No hace mucho, en calidad de alumno de un curso, me encontré con un buen par de ejemplares del agelasta común. No hay manera en ciertas situaciones de escapar de esos representantes del cenicismo tóxico, sino que toca aguantar, estoicamente, y aludir al mismísimo Job. Porque el agelasta, la agelasta, no es que vea la botella medio vacía, sino que la ve rota y con los cristales magullándole y quiere que todo el mundo lo sepa. Tan profunda es su negatividad, que a su lado uno se siente Mr. Wonderful. A todo le dan la vuelta, ya digo, y si el profesor del citado curso propone una encuesta anónima al final de las sesiones a modo de autoevaluación, el agelasta pancriticón (es decir, que todo le disgusta) le parecerá fatal que sea anónima y que las cosas no se hablen cara a cara. Si al contrario, propone un debate abierto, se sentirán oprimidos por ese método tan directo que les oprime y no permite un análisis íntimo y sincero. Basta un detalle que no le haya gustado al agelasta para hacer la enmienda a la totalidad.
El agelasta pancriticón se mueve entre el trastorno límite de la personalidad y el trastorno obsesivo compulsivo, diré en plan psiquiatra por fascículos. Son víctimas también de una galopante ansiedad, de un deseo tremebundo de ser aceptados, presas a su vez de una paranoia por ser rechazados. Adolecen asimismo de una marcada falta de centro interior, de unos asideros interiores mínimos para no venirse abajo en cuanto cambia la brisa y un día en su piel se antoja un pequeño infierno. Por eso, como decía Kundera, más que odio dan penilla, pero ojo con estos peones de la queja porque, así como una termita es capaz de arrumbarte la casa en su constancia lesiva, la influencia del agelasta no debe ser infravalorada. Sobre todo porque cuentan con un gran punto a su favor del que son bien conscientes: la superioridad moral.

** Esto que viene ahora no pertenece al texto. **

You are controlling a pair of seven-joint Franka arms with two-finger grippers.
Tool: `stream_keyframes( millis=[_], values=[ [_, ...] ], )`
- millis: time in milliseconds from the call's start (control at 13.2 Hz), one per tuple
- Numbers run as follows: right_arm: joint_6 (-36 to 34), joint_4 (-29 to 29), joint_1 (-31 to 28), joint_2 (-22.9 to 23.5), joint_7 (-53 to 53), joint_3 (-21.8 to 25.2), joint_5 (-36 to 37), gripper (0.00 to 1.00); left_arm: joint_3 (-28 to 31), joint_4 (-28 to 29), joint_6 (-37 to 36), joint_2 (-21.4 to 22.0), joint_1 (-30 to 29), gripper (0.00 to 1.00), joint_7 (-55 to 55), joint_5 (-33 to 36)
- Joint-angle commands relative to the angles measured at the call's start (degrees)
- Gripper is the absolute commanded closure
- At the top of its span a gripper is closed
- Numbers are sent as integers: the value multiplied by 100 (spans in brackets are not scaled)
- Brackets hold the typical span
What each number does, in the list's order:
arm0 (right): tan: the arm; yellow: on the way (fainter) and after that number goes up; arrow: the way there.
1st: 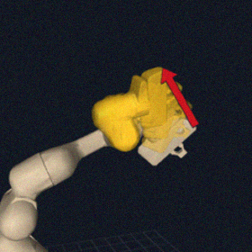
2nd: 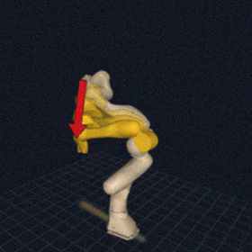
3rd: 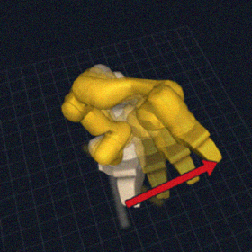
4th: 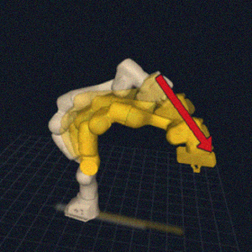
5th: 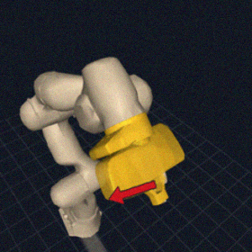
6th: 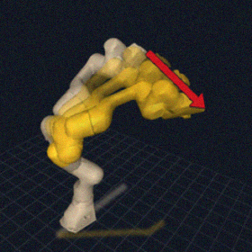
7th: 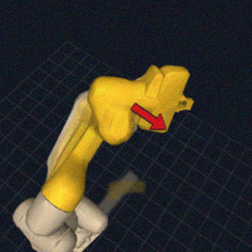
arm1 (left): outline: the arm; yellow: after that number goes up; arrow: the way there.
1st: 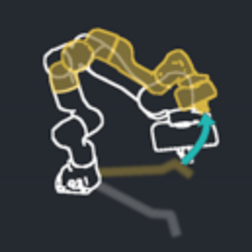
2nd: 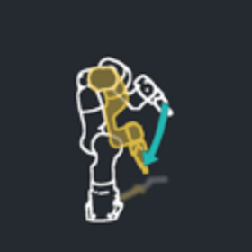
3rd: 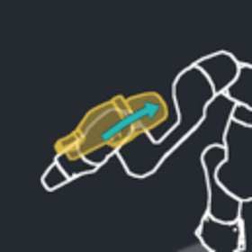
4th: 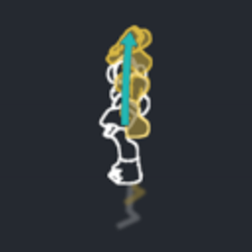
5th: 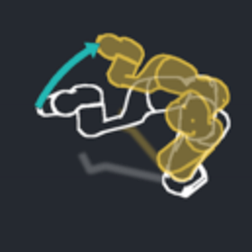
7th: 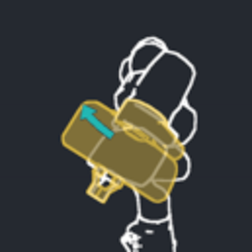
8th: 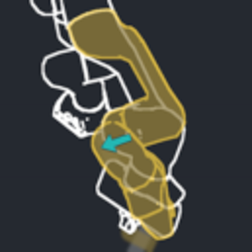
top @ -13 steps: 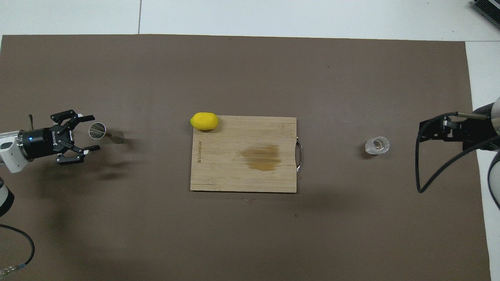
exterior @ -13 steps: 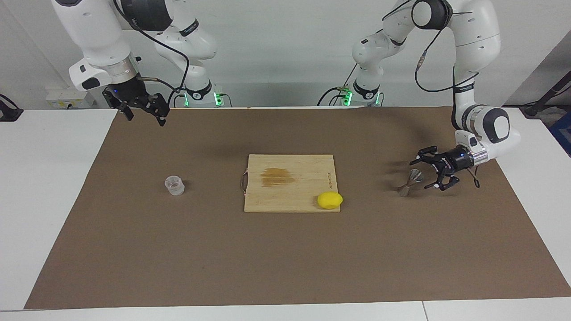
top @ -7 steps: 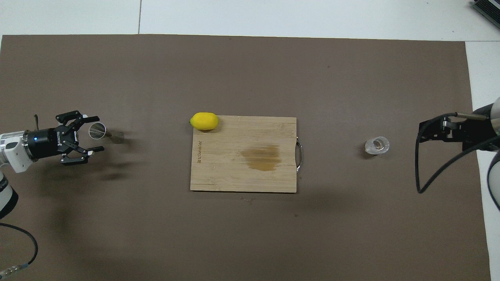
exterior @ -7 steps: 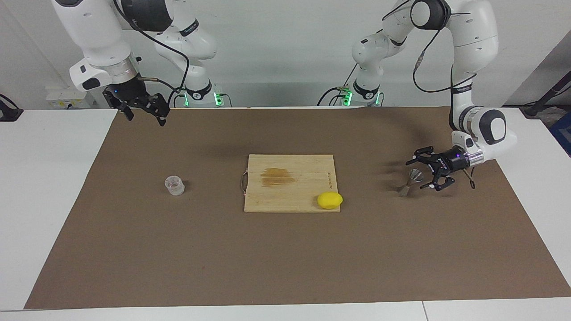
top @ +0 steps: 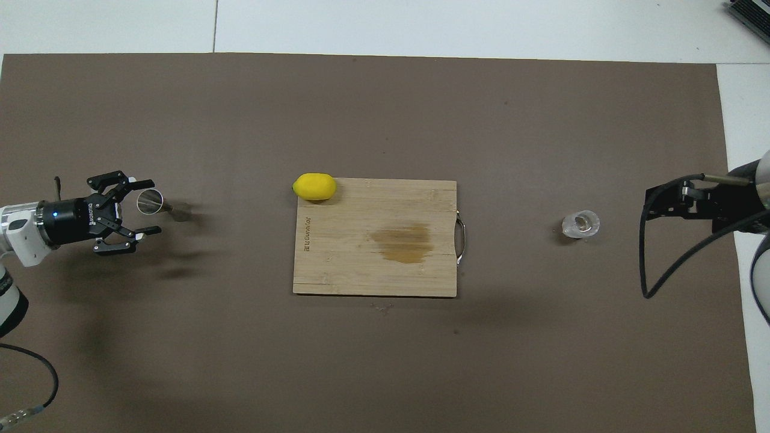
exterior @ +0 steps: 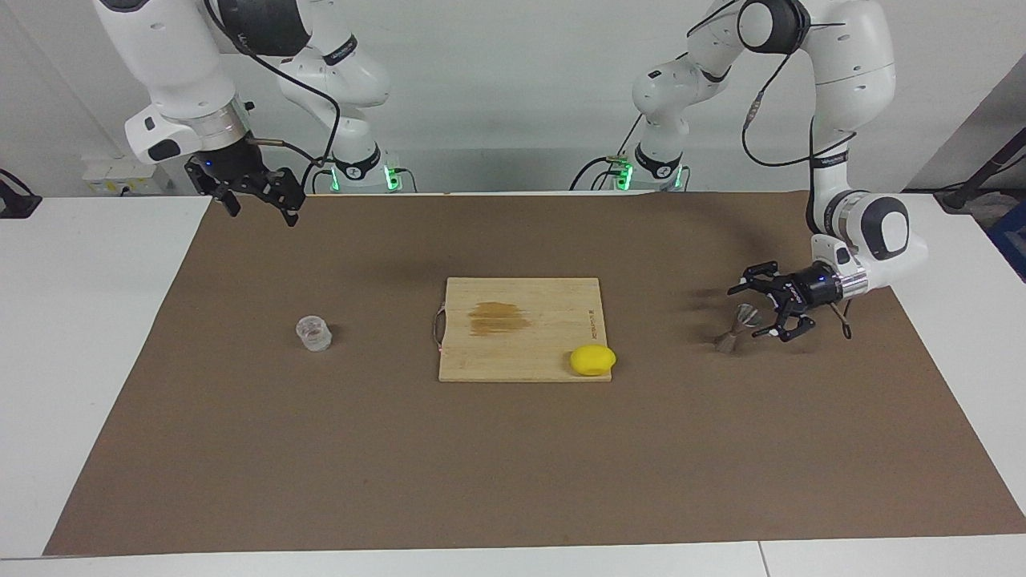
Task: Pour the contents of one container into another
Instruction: 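Move the open left gripper toward the small metal cup, then close the left gripper around the small metal cup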
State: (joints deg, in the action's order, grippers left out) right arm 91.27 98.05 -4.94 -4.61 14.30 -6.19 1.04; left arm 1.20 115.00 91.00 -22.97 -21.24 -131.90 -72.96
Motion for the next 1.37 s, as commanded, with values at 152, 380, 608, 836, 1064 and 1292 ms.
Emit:
stream_keyframes(
  millis=[152,380,608,836,1064,1292],
  values=[
    [40,171,-51,-154,108,-49,-60,0,56,128,-56,91,6,12,-170,-104],
    [40,171,-51,-154,108,-49,-60,0,73,120,-3,82,-21,20,-179,-87],
    [40,171,-51,-154,100,-49,-60,0,73,111,6,82,-29,29,-179,-69],
    [40,171,-51,-154,100,-49,-60,0,73,119,14,82,-29,34,-179,-69],
    [40,171,-51,-154,91,-49,-60,0,73,111,58,82,-29,46,-240,-69],
    [48,171,-51,-154,82,-49,-60,0,73,84,76,74,-29,60,-240,-78]
  ],
)
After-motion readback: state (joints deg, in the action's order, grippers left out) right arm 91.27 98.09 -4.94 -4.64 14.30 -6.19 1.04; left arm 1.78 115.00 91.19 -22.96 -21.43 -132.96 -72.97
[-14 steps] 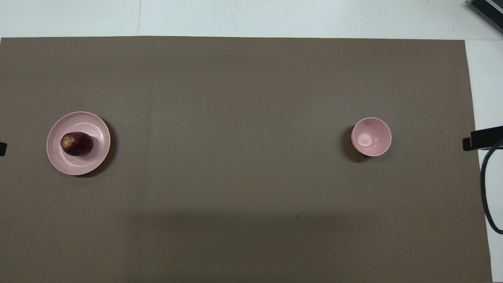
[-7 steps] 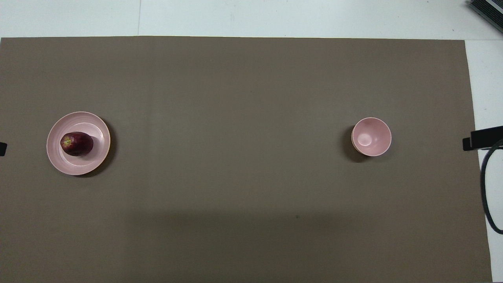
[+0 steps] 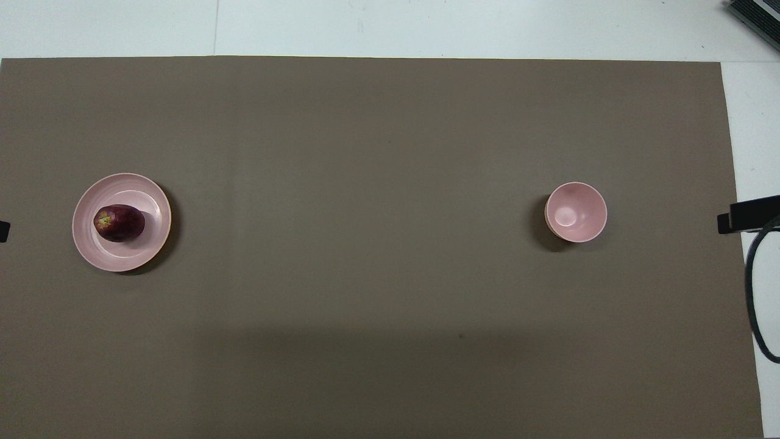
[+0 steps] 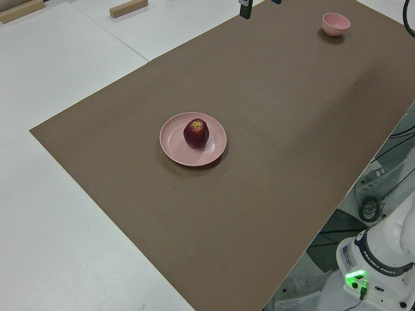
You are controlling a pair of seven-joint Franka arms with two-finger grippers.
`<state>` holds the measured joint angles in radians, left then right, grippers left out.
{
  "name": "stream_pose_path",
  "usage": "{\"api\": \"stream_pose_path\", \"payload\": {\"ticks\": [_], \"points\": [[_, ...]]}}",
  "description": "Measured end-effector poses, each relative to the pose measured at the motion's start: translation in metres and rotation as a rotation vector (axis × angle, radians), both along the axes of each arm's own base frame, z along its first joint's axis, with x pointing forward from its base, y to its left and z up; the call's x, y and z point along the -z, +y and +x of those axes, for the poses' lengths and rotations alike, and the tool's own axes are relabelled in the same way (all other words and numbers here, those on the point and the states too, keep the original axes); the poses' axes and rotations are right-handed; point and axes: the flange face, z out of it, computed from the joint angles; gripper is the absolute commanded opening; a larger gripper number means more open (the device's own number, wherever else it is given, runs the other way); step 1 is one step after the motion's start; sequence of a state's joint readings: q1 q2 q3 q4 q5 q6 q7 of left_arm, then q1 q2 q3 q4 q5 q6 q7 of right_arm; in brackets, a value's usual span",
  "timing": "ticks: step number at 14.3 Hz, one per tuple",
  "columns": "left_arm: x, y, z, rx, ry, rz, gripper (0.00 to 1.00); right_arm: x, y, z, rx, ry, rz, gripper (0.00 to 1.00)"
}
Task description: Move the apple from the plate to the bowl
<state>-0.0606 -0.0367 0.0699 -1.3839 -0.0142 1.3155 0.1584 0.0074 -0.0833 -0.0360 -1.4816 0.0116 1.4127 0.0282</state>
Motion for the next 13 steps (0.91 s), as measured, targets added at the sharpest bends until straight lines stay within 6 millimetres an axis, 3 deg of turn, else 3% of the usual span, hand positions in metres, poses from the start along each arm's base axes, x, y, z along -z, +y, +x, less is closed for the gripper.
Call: {"api": "stream_pose_path", "payload": {"ticks": [13], "points": [[0.0083, -0.0006, 0.0042, 0.004, -0.033, -0.001, 1.00, 0.0000, 0.0000, 0.0000, 0.000, 0.000, 0.000, 1.00]]}}
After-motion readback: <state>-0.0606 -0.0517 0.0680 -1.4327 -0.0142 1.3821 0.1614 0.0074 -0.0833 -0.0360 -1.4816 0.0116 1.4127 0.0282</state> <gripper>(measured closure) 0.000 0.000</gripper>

¿A quién le apetece meterse en el jardín de defender a quien acusan de racista como le pasa al malogrado y canadiense Trudeau? Dime a quién defiendes y te diré quién eres.
El agelasta pancriticón tiene algo de estimulante porque amplía tu visión de las cosas. Si tal camarero te pareció simpático, resulta que es un servil pelota que ha claudicado al yugo más explotador del capitalismo. Si tal humorista te resultó gracioso, es porque es un facha (y tú también por reírle las gracias). Si tal cineasta, pongamos Tarantino, te parece que hace un retrato entrañable del Hollywood de los sesenta, estás equivocado. Es un machista recalcitrante que se pasa por el forro el test de Bechdel y cosifica a Brad Pitt en su papel de tío buenorro (¿a qué viene ese plano absurdo del tío quitándose la camisa y mostrando tableta de chocolate?).
Los agelastas pancriticones, tan confundidos por su distorsión de la realidad y su mirada microscópica e hipersensible de las cosas, se mueven en la escala de blanco o negro. Ahí se sienten seguros. Condenando o aplaudiendo como hacían los emperadores romanos en el circo. A pesar de sus dietas crudiveganas y sus pacíficos saludos al sol, acaban cobrando forma de peligro público dentro de ese caballo de Troya del buenismo pereza.